Это была единственная попытка Яся на брачном поприще. Объяснял ее себе каждый различно, но никто не шел дальше догадок, а когда спрашивали об этом у Яся, он только досадливо отмахивался руками.
Еще таинственнее и неожиданнее была его смерть. Она произошла так внезапно и загадочно и так мало имела, по-видимому, связи с предшествующими событиями Ясиной жизни, что, поставленный в необходимость рассказать о ней, я чувствую себя не совсем ловко. Но все-таки я ручаюсь, что все мною рассказанное не только в самом деле было, но даже не прикрашено для яркости впечатления ни одним лишним штрихом.
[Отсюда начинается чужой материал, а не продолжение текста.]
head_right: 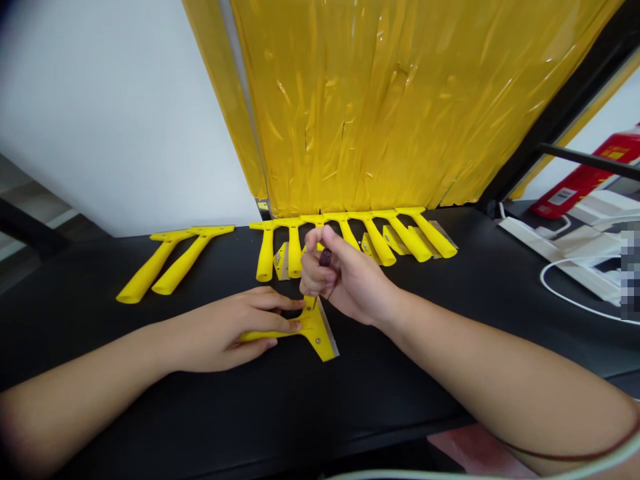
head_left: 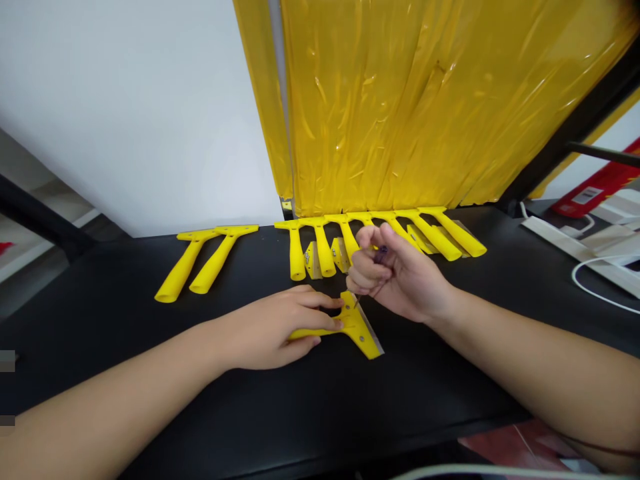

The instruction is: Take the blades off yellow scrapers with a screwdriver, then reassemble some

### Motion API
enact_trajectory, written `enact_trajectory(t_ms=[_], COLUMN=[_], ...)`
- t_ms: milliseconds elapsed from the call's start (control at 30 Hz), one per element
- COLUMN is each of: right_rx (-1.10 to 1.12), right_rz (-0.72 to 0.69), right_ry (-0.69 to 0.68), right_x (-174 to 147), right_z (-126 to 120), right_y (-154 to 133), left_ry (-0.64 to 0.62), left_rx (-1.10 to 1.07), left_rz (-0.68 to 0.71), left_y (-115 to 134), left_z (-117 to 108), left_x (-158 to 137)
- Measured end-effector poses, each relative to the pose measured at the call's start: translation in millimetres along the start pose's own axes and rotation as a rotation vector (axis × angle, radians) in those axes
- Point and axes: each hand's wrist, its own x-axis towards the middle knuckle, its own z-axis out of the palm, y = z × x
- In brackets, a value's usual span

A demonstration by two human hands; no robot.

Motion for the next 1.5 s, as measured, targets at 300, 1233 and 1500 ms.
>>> enact_trajectory(t_ms=[300,1233,1500], right_rx=[0.036,-0.628,-0.620], right_rz=[0.074,-0.426,-0.395], right_ry=[-0.081,0.043,0.036], right_x=[-27.3,-41.3,-42.6], right_z=[-3.1,-7.8,-4.3], right_y=[6.1,12.1,7.4], left_ry=[-0.005,-0.005,-0.003], left_rx=[-0.014,-0.031,-0.029], left_rz=[-0.007,-0.008,0.002], left_y=[-0.7,0.0,1.5], left_z=[0.1,-1.0,-2.6], left_x=[0.8,2.0,1.9])
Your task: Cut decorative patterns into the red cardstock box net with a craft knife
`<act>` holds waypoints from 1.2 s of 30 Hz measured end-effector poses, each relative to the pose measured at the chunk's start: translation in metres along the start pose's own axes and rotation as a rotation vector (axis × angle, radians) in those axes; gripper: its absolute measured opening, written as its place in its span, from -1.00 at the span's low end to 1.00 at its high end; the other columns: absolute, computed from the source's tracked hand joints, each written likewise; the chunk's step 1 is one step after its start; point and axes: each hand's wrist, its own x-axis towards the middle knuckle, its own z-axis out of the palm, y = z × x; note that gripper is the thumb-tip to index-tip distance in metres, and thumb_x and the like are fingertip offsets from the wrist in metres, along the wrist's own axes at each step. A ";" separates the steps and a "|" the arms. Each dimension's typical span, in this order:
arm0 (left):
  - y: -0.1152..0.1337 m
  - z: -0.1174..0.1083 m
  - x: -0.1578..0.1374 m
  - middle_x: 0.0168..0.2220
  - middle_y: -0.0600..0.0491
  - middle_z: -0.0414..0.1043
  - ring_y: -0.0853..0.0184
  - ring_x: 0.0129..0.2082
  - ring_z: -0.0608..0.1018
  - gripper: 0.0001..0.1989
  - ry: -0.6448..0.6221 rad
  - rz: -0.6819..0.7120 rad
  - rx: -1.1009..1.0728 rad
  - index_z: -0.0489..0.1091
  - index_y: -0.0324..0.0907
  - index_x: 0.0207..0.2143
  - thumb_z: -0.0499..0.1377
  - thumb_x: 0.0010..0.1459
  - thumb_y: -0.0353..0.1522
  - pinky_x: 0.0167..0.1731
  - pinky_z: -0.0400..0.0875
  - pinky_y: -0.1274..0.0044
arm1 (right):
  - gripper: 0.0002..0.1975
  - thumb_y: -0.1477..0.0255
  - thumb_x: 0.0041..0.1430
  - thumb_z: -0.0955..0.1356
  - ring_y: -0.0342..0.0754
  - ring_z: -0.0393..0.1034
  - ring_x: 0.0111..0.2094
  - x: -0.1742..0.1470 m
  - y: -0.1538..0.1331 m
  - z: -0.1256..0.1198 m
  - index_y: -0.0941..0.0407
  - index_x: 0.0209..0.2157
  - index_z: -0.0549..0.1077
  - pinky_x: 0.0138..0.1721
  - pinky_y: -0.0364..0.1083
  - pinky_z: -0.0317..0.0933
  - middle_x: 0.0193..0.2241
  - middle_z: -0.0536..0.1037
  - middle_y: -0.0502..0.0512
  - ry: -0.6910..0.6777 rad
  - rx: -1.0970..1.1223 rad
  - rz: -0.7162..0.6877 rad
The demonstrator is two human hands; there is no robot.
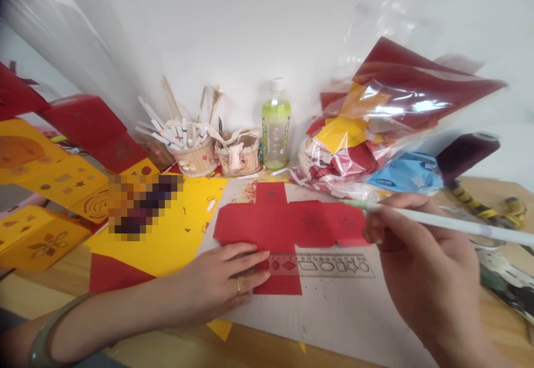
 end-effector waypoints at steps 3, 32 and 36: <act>0.000 0.001 0.000 0.08 -0.10 0.30 0.16 0.02 0.37 -0.66 0.006 -0.001 0.000 0.31 -0.23 0.02 -0.08 0.30 -0.30 -0.04 0.36 0.35 | -0.89 0.46 -0.12 0.40 -0.16 0.13 -0.59 -0.009 0.002 0.005 0.05 -0.56 0.36 -0.56 -0.12 0.02 -0.68 0.27 -0.06 -0.046 0.158 0.149; 0.001 0.001 -0.001 0.09 -0.08 0.29 0.17 0.03 0.36 -0.67 -0.011 -0.018 -0.002 0.29 -0.21 0.04 -0.07 0.31 -0.30 -0.02 0.33 0.35 | -0.86 0.40 0.18 0.21 -0.13 0.16 -0.48 -0.040 0.035 0.025 0.06 -0.46 0.19 -0.47 -0.14 0.06 -0.53 0.23 -0.09 -0.778 -0.355 0.129; 0.000 0.003 -0.001 0.10 -0.08 0.27 0.17 0.04 0.35 -0.66 -0.026 -0.017 -0.003 0.27 -0.21 0.06 -0.07 0.31 -0.30 -0.02 0.33 0.34 | -0.86 0.40 0.17 0.21 -0.13 0.15 -0.50 -0.040 0.037 0.025 0.06 -0.47 0.19 -0.48 -0.14 0.04 -0.54 0.23 -0.09 -0.793 -0.362 0.115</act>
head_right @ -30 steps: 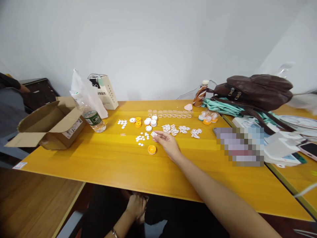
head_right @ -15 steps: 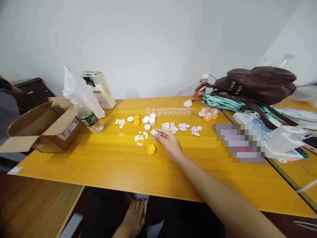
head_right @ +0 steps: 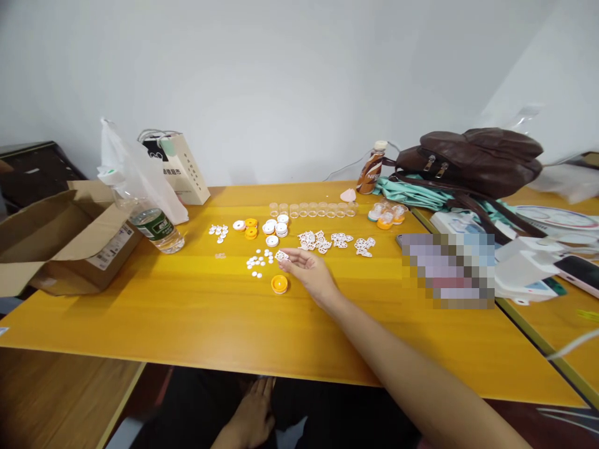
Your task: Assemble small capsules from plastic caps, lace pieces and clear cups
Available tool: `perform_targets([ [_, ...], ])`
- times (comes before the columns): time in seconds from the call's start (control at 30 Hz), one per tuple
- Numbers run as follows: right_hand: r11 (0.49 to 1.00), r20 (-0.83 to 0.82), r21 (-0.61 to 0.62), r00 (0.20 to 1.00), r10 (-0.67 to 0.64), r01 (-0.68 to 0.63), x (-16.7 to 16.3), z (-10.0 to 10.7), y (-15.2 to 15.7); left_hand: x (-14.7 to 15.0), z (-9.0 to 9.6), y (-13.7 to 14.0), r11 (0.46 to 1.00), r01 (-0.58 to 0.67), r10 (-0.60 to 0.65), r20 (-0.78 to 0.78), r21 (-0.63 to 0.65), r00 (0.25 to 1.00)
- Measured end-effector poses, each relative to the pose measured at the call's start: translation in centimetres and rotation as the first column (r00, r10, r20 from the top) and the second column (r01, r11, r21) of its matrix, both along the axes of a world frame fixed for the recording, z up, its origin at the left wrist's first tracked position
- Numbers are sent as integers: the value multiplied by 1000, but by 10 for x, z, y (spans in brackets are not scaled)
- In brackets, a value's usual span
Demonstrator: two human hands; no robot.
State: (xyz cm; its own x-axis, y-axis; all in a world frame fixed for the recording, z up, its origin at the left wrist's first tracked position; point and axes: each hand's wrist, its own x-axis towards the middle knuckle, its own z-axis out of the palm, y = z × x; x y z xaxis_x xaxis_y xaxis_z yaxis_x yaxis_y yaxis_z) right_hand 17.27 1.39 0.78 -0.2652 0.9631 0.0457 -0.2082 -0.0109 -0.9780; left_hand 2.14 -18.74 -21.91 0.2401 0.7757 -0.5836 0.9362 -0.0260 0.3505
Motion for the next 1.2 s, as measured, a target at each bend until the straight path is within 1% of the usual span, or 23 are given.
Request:
perform_targets([
  [0.07, 1000, 2, -8, 1000, 3, -3, 0, 1, 0, 0, 0, 3, 999, -47, 47, 56, 4, 997],
  [0.23, 1000, 6, -21, 1000, 0, 0, 1, 3, -1, -6, 7, 13, 995, -101, 96, 206, 17, 974],
  [0.4, 999, 1, -42, 1000, -16, 16, 1, 2, -1, -12, 11, 16, 997, -49, 64, 231, -67, 971],
  [0.47, 998, -17, -53, 1000, -21, 20, 2, 2, -2, -11, 11, 16, 997, -47, 62, 258, -66, 964],
  [0.53, 999, -27, -34, 999, -27, 26, 2, 3, -3, -10, 11, 17, 998, -62, 69, 291, -32, 954],
  [0.6, 999, -28, 16, 998, -50, 50, 3, 5, -5, -8, 11, 17, 997, -80, 78, 307, -9, 949],
  [0.67, 996, -24, 58, 997, -71, 72, 3, 7, -6, -9, 12, 17, 996, -82, 83, 307, -17, 948],
  [0.73, 996, -14, 60, 998, -61, 62, 4, 8, -8, -10, 11, 17, 997, -76, 81, 309, -27, 948],
  [0.83, 999, -31, 17, 999, -31, 31, 4, 10, -10, -13, 9, 16, 997, -76, 79, 309, -23, 948],
  [1.0, 995, -142, -95, 989, -42, 28, 4, 11, -9, -15, 0, 14, 997, -80, 74, 314, 6, 947],
  [1.07, 994, -117, -110, 993, -18, 5, 4, 11, -8, -15, -2, 13, 996, -85, 74, 312, 22, 947],
  [1.1, 996, -81, -94, 997, -6, -1, 5, 10, -7, -15, -2, 13, 996, -87, 74, 317, 27, 945],
  [1.2, 998, 109, 35, 993, 49, -53, 6, 9, -5, -15, 2, 15, 996, -90, 74, 371, 26, 926],
])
Однажды на вокзале, находящемся в трех верстах от местечка, повесился в уборной какой-то проезжий – хорошо одетый и не старый господин. Ясь в тот же день попросил у отца позволения пойти посмотреть.
Часа через четыре он вернулся, прямо прошел в гостиную, где в это время сидели гости, и остановился у притолоки. Он только два дня как отбыл срок своего покаяния в сарае и был совершенно трезв.
– Что тебе? – спросила маменька.
– Гы-ы-гы! – захохотал внезапно Ясь. – Язык-то у него наружу вылез… у пана…
Отец прогнал тотчас же его на кухню. Гости поговорили немного о странностях Яся и скоро позабыли об этом маленьком случае.
На другой день, проходя в восемь часов вечера мимо детской, Ясь подошел к моей сестренке и обнял ее.
– Прощай, доня, – сказал он и погладил ее по голове.
– Прощай, Ясь, – ответила сестра, не подымая головы от куклы. Через полчаса к отцу в кабинет вбежала Евка, бледная, трясущаяся.
– Пане… там… на чердаке… зависився… Ясь. И упала.
На чердаке висел на тонком шпагате мертвый Ясь. Когда следователь допрашивал кухарку, она показала, что в день смерти Ясь был очень странен.
– Станет он перед зеркалом, – рассказывала она, – сожмет себе горло руками, аж весь покраснеет, а сам язык высунет и глаза приплющит… Видно, все сам себе представлялся.
Так следователь и отнес причину смерти Яся к умственному расстройству. Когда похоронили Яся в специальном для этой цели овраге за рощей, то на другой день не могли отыскать Бутона. Оказалось, что верный пес убежал на могилу и лежал там и выл, оплакивая смерть своего сурового друга. А потом исчез без вести. Теперь, ставши почти стариком, я иногда перебираю свои пестрые воспоминания и, задерживаясь мыслью над Ясем, каждый раз думаю: какая странная душа, – верная, чистая, противоречивая, вздорная и больная, – настоящая славянская душа, жила в Ясином теле!